■ **WHAT THIS TASK INVOLVES**: Give back all of the data exactly as it stands, with the pictures removed.

■ **DATA BLOCK**:
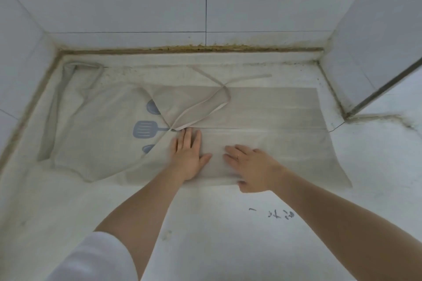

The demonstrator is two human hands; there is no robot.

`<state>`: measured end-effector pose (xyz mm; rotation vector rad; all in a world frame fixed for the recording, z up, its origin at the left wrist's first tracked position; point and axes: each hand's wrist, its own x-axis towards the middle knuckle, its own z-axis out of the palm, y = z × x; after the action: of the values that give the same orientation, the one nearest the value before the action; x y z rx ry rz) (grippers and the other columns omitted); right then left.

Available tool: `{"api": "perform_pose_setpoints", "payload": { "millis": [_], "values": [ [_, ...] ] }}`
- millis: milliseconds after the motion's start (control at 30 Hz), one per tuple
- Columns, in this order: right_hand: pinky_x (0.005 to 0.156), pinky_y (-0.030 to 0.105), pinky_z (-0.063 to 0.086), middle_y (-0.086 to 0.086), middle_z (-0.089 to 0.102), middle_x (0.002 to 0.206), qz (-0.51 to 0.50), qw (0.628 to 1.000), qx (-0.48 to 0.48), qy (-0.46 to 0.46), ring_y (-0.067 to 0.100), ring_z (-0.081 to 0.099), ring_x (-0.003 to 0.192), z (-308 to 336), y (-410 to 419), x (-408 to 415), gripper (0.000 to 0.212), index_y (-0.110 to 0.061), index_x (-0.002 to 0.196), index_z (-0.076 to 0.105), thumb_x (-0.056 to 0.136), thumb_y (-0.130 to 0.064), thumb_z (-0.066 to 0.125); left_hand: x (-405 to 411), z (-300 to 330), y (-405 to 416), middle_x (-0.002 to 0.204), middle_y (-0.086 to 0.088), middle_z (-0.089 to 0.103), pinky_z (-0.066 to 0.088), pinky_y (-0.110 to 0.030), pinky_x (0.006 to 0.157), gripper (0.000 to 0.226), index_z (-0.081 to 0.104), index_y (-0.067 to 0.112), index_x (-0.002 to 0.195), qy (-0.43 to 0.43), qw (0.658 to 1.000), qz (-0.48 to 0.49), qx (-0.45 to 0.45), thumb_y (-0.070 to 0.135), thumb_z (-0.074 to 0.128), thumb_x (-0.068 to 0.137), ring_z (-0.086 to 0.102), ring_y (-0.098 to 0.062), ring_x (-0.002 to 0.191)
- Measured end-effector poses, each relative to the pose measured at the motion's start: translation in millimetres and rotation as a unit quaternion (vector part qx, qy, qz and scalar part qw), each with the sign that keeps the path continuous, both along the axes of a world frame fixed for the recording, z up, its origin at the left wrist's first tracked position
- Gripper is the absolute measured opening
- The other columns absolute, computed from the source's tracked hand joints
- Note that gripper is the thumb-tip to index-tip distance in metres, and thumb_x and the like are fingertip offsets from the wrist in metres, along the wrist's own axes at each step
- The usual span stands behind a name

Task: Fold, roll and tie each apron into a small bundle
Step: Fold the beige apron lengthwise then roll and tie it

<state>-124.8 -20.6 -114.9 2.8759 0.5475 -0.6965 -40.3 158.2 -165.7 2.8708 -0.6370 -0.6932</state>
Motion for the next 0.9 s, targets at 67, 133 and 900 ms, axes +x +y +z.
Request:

■ **TASK ANSWER**:
The demonstrator is two human hands; there is no robot.

`<state>`: measured end-effector pose (xyz mm; rotation vector rad; all in a world frame fixed for the recording, z up, its origin at the left wrist's first tracked position; point and axes: each hand's wrist, its own x-axis towards the middle knuckle, its own z-axis out of the palm, y = z × x; after the action: of the values that give the same orientation, the one nearest the value before the action; x y z rx ry rz) (grippers and the other columns omitted); right then left.

Available tool: `{"api": "perform_pose_setpoints", "payload": { "millis": [_], "values": [ [_, ...] ] }}`
- millis: milliseconds after the motion's start (control at 30 Hz), one per tuple
- Columns, in this order: right_hand: pinky_x (0.005 to 0.156), pinky_y (-0.030 to 0.105), pinky_z (-0.063 to 0.086), middle_y (-0.086 to 0.086), middle_z (-0.089 to 0.102), middle_x (0.002 to 0.206), qz (-0.51 to 0.50), qw (0.628 to 1.000), qx (-0.48 to 0.48), qy (-0.46 to 0.46), ring_y (-0.067 to 0.100), ring_z (-0.081 to 0.099), ring_x (-0.003 to 0.192), z (-308 to 336), y (-410 to 419), x (-408 to 415), gripper (0.000 to 0.212), index_y (-0.110 to 0.061), index_x (-0.002 to 0.196), index_z (-0.076 to 0.105), thumb_x (-0.056 to 0.136), thumb_y (-0.130 to 0.064), thumb_z (-0.066 to 0.125); left_hand: x (-405 to 411), z (-300 to 330), y (-405 to 416), middle_x (-0.002 to 0.204), middle_y (-0.086 to 0.088), middle_z (-0.089 to 0.103), pinky_z (-0.066 to 0.088), pinky_y (-0.110 to 0.030), pinky_x (0.006 to 0.157), gripper (0.000 to 0.226), index_z (-0.081 to 0.104), index_y (-0.067 to 0.112), index_x (-0.002 to 0.195), qy (-0.43 to 0.43), qw (0.658 to 1.000), qz (-0.48 to 0.49), qx (-0.45 to 0.45), thumb_y (-0.070 to 0.135), thumb_z (-0.074 to 0.128), thumb_x (-0.068 to 0.137), ring_z (-0.086 to 0.102), ring_y (-0.098 to 0.062), ring_x (-0.002 to 0.191)
- Measured end-effector poses, each relative to the pose measured at the motion's start: translation in millimetres and rotation as a unit quaternion (vector part qx, qy, qz and scalar part qw), each with the sign that keeps the path continuous, both along the axes of a world frame fixed for the recording, z up, its origin at the left wrist's first tracked position
- Gripper is the absolute measured opening
- The other columns absolute, computed from the source's tracked hand joints
- Note that gripper is the thumb-tip to index-tip distance in metres, and thumb_x and the like are fingertip offsets from the wrist in metres, along the wrist's own axes at each step
- The usual span stands behind a name

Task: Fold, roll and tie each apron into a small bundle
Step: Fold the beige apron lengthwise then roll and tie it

<state>-124.8 -20.6 -114.9 2.8759 0.5475 -0.6965 -40.3 158.2 -165.7 2.8708 -0.6370 -0.6932</state>
Motion for the next 0.9 s, targets at 67, 133 and 900 ms, axes +x +y +z.
Request:

This exercise is now done.